TASK INSTRUCTIONS
Please report how many lines of the following entries hold the word "toward", giving the number alone.

Dataset items:
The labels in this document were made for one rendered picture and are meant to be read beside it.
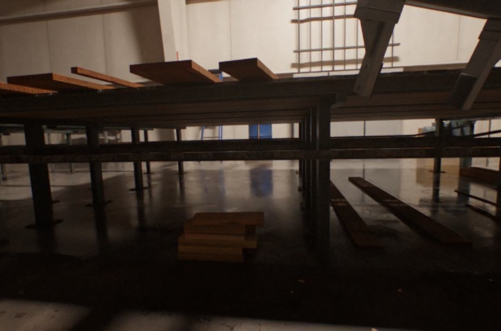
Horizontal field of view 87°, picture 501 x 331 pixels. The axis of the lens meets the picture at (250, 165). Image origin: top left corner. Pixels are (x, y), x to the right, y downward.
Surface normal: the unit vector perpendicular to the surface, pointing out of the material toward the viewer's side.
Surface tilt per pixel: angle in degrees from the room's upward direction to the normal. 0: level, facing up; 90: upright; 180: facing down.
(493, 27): 83
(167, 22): 99
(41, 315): 0
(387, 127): 90
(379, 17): 113
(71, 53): 90
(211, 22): 87
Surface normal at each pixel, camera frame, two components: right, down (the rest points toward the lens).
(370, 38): 0.06, 0.50
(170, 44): -0.14, 0.27
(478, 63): -0.99, -0.09
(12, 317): -0.03, -0.99

WORKED SOLUTION
2